Con gli agenti AI più interazioni non vogliono dire più valore. A volte l’utente scrive di più perché l’agente non è chiaro. A volte chiede conferme perché non si fida. A volte esplora per curiosità e poi se ne va.
Cosa stai davvero testando?
Un A/B test su un agente non confronta due schermate. Confronta due modi di portare a termine un lavoro.
L’ipotesi deve essere comportamentale e misurabile. Per esempio: “l’agente AI riduce il tempo necessario per completare il setup senza aumentare gli errori di configurazione”, oppure “l’agente AI aumenta la percentuale di utenti che interpreta correttamente il report e compie un’azione entro 24 ore”. Sono ipotesi più solide di “l’agente aumenta l’engagement”, perché l’engagement preso da solo è un falso amico.
Triggering: chi entra nel test?
Il triggering va preso sul serio. Nel test devono entrare solo gli utenti che hanno davvero avuto la possibilità di usare l’agente.
Se nel gruppo B finiscono persone che non hanno mai visto il punto in cui l’agente compare, l’analisi si sporca. Stai confrontando utenti non esposti con utenti esposti, e il risultato perde significato. Per un agente di onboarding entra chi arriva al setup. Per un agente sulla dashboard entra chi apre il report. Per un agente di supporto entra chi avvia una richiesta compatibile.
Metriche primarie e guardrail
La metrica primaria misura il risultato che vuoi ottenere. Le guardrail ti proteggono dagli effetti collaterali che non vuoi.
Per un agente di supporto la primaria può essere la risoluzione al primo contatto, mentre le guardrail tengono d’occhio riaperture, escalation sbagliate, feedback negativo e uso di fonti obsolete. Per un agente di marketing la primaria può essere il tempo che passa da un insight a un test approvato, con guardrail su test duplicati, brief incompleti e correzioni umane pesanti.
Interpretare con umiltà
Se l’agente vince, chiediti per chi ha vinto. Nuovi utenti o esperti? Mobile o desktop? Piccoli clienti o enterprise?

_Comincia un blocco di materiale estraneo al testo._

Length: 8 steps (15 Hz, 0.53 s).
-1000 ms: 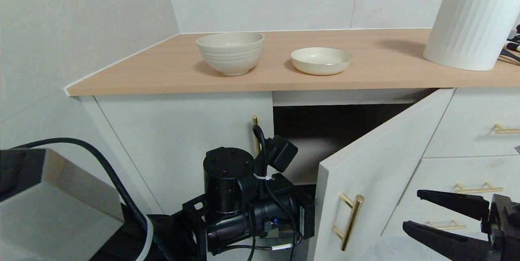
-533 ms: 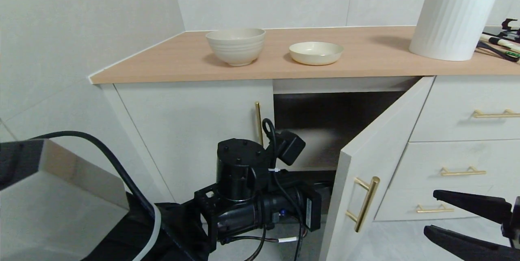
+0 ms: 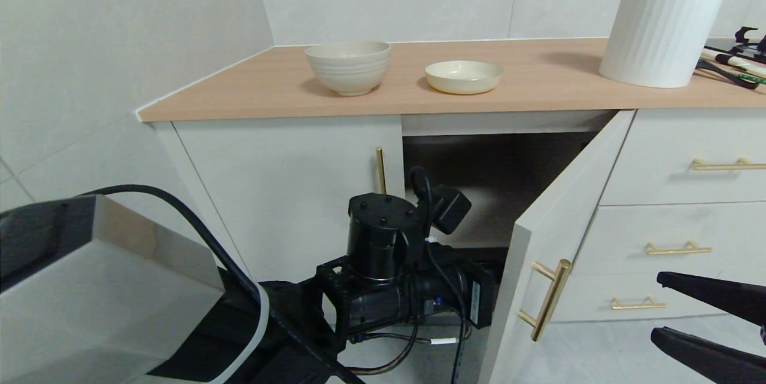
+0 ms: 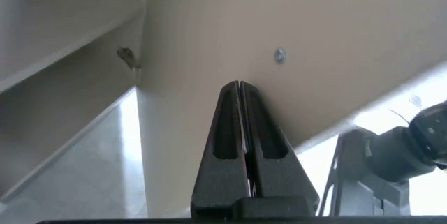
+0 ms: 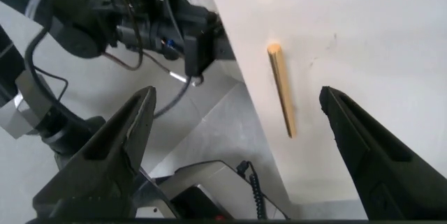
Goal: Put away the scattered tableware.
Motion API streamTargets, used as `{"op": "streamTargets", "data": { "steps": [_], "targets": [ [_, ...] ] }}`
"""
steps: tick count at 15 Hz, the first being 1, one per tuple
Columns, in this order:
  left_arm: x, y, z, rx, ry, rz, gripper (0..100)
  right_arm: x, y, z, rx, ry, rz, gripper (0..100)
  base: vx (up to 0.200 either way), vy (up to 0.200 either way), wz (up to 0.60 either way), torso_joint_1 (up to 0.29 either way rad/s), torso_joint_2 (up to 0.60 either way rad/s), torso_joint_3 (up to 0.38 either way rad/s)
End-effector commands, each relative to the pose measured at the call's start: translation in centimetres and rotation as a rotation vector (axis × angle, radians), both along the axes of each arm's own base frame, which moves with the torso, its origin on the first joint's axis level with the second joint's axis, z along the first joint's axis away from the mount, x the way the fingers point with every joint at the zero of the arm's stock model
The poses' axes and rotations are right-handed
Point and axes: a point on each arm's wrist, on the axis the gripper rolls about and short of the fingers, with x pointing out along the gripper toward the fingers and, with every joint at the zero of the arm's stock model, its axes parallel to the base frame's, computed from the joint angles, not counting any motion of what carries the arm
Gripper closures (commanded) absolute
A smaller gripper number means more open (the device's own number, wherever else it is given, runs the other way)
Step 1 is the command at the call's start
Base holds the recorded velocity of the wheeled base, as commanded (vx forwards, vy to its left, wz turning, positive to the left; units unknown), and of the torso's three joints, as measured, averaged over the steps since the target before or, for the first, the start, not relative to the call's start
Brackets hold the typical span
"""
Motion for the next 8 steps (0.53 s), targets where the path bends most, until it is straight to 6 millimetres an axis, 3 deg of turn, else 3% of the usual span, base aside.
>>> {"op": "streamTargets", "data": {
  "steps": [1, 4, 8],
  "targets": [
    [-0.1, -0.6, 0.2, 0.001, -0.003, 0.001, 100, 0.0, 0.0, 0.1, 0.002, -0.003, 0.001, 0, 0.000, 0.000, 0.00, 0.000, 0.00, 0.000],
    [0.1, -1.6, 0.2, -0.003, -0.008, -0.004, 100, -0.1, -0.1, 0.1, 0.004, -0.005, 0.001, 0, -0.200, 0.000, 0.00, 0.006, 0.00, -0.001],
    [1.1, -2.7, 0.0, -0.015, -0.023, 0.012, 100, -0.2, -0.1, 0.4, 0.015, -0.020, 0.001, 0, 0.000, 0.000, 0.00, 0.000, 0.00, 0.000]
  ]
}}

Se perde, non vuol dire che gli agenti AI non funzionano. Può segnalare un caso d’uso sbagliato, un contesto mancante, una UI poco invitante o una metrica che non cattura il valore reale. Un A/B test non serve a difendere l’AI. Serve a scoprire dove l’AI merita davvero spazio nel prodotto.
Come applicarlo senza complicare il lavoro
Non partire dallo strumento più nuovo. Parti dal punto in cui il team perde tempo, discute senza dati o decide con informazioni incomplete. È lì che capisci se il tema ha un valore operativo o resta una bella idea da slide.
Un agente non è una chat brillante. Deve avere input chiari, un set limitato di strumenti, una memoria controllata e una regola esplicita che lo obbliga a passare la decisione a una persona quando il rischio cresce.
Una sequenza utile è questa:
- definisci quali dati l’agente può leggere e quali no;
- scrivi il risultato atteso in forma verificabile, non come intenzione generica;
- decidi quando serve una revisione umana prima di inviare o salvare l’output;
- misura tempo risparmiato, errori evitati e casi in cui l’agente si ferma.
Cosa misurare per capire se funziona
La domanda giusta non è “abbiamo usato l’AI?” o “abbiamo aggiunto una nuova dashboard?”. La domanda è quale decisione è diventata più veloce, più chiara o più sicura.
Conviene guardare almeno il tempo operativo risparmiato, la qualità del risultato e la fiducia del team nel processo. Il tempo da solo inganna: un flusso più rapido ma meno controllabile non è un miglioramento. Anche la qualità da sola inganna: un sistema perfetto ma troppo lento non entra mai nel lavoro quotidiano.
Il punto
Un A/B test per agenti AI è una disciplina di decisione sotto incertezza. Non basta vedere più interazioni o più click. Servono ipotesi precise, una scelta chiara di chi entra nel test, metriche rilevanti e la disponibilità a leggere i dati con umiltà. Solo così scopri dove l’AI porta valore reale e dove invece rischia di restare una decorazione tecnica.